Wei Kong Qun içini çekti, "Bugün Xiao Ailesinin Lordluk makamına oturmasına izin vermek, ailelerinizin birbirlerine duyduğu karşılıklı saygıyı kanıtlamanın harika bir yoludur! Bu derin bağ ve yüzlerce yıllık kardeşlik bağları uğruna! Zenginlik ve servet yüzeyseldir; bırakıp gitmenin ne zararı var? Üstelik bu, bu dünyadaki insanlar tarafından çok konuşulacak büyük bir olay olacak!"

"Kardeş Wei mantıklı konuşuyor. Han Ailesi Blizzard Gümüş Şehri'ne taşındığında, yemin geçen yüz yıl boyunca hiç değişmeden nesiller boyunca ataların öğretisi haline geldi! Bu yemin dünyanın geri kalanı için örnek bir model oldu!" Mo Xiao Yao haykırdı. "Bugün Xiao Ailesi Şehrin Lordu oldu, doğal olarak Han Ailesi'nin çıkarlarını sonsuza dek korumak için yemin etmek zorunda!"

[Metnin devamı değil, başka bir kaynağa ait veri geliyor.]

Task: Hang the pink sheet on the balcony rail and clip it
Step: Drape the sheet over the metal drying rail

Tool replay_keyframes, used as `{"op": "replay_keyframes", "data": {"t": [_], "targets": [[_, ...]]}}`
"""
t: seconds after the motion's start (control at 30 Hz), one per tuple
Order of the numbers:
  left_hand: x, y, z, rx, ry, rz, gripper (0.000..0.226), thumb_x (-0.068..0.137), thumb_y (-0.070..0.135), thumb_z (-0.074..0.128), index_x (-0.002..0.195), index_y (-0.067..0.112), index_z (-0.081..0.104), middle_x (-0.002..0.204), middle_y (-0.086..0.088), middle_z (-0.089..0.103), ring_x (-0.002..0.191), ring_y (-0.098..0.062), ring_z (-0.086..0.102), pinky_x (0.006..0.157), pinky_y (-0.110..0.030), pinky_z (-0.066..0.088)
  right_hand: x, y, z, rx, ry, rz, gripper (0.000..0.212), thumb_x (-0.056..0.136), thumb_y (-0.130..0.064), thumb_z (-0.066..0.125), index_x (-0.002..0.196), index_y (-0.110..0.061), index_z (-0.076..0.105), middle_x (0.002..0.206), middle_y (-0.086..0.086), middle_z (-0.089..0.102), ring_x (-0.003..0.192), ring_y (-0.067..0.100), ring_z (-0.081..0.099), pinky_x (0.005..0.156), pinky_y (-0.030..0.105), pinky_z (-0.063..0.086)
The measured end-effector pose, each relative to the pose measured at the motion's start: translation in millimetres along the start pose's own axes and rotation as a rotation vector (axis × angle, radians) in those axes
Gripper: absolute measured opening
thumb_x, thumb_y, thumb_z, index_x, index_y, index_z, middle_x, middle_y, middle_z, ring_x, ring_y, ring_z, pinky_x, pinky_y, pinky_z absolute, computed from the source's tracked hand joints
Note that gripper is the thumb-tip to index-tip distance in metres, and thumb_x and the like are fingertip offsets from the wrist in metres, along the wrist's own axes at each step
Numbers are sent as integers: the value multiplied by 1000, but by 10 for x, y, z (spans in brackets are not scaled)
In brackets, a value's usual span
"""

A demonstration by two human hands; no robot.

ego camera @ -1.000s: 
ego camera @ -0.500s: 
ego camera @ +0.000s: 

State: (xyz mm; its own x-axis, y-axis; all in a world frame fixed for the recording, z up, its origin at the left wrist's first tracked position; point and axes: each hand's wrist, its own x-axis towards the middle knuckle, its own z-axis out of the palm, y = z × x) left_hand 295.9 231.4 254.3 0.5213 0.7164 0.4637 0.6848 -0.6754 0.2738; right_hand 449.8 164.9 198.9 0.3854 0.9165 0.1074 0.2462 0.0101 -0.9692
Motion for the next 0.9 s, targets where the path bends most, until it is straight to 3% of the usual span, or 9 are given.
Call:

Senkronize bir şekilde çalışarak, sadece bu birkaç cümleyle Şehrin Lordu'nu zorla değiştirdiler!

"Bu doğru! Üç Kutsal Diyar'ın uzmanlarının huzurunda, ben Xiao Xing Yun, bugünden itibaren Xiao Ailesi'nin Han Ailesi'ni asla terk etmeyeceğine yemin ederim! Gümüş Şehir ayakta kaldığı sürece, Han Ailesi'nin soyu asla kopmayacak! Nesiller boyunca kardeş olacağız ve bu yemin ölüm ya da yaşamdan bağımsız olarak bozulamaz!

Xiao Xing Yun'un heyecanlı ve sevinçli ifadesi daha fazla saklanamazdı. Kendini çok iyi kontrol ediyordu ama hayatının amacına ulaşmak üzere olduğunu görünce artık kendini tutamıyordu. Bir yemin de etmek istemişti ama bunu söylemenin süslü bir yolunu düşünemeyecek kadar bunalmıştı, bu yüzden Han Ailesi'nin atalarının yeminini bir kelimeyi değiştirerek ağzından kaçırdı.

"Dahası, son yıllarda çocuklarımızın önemsiz meseleleri yüzünden sayısız kargaşa yaşadık, bu gerçekten uygunsuzdu! Han Ailesi'nin önceki nesillerinin bakımı için atalarımdan utanıyorum... İçtenlikle af diliyorum ve bu tür sorunların bir daha asla yaşanmayacağını garanti ediyorum!"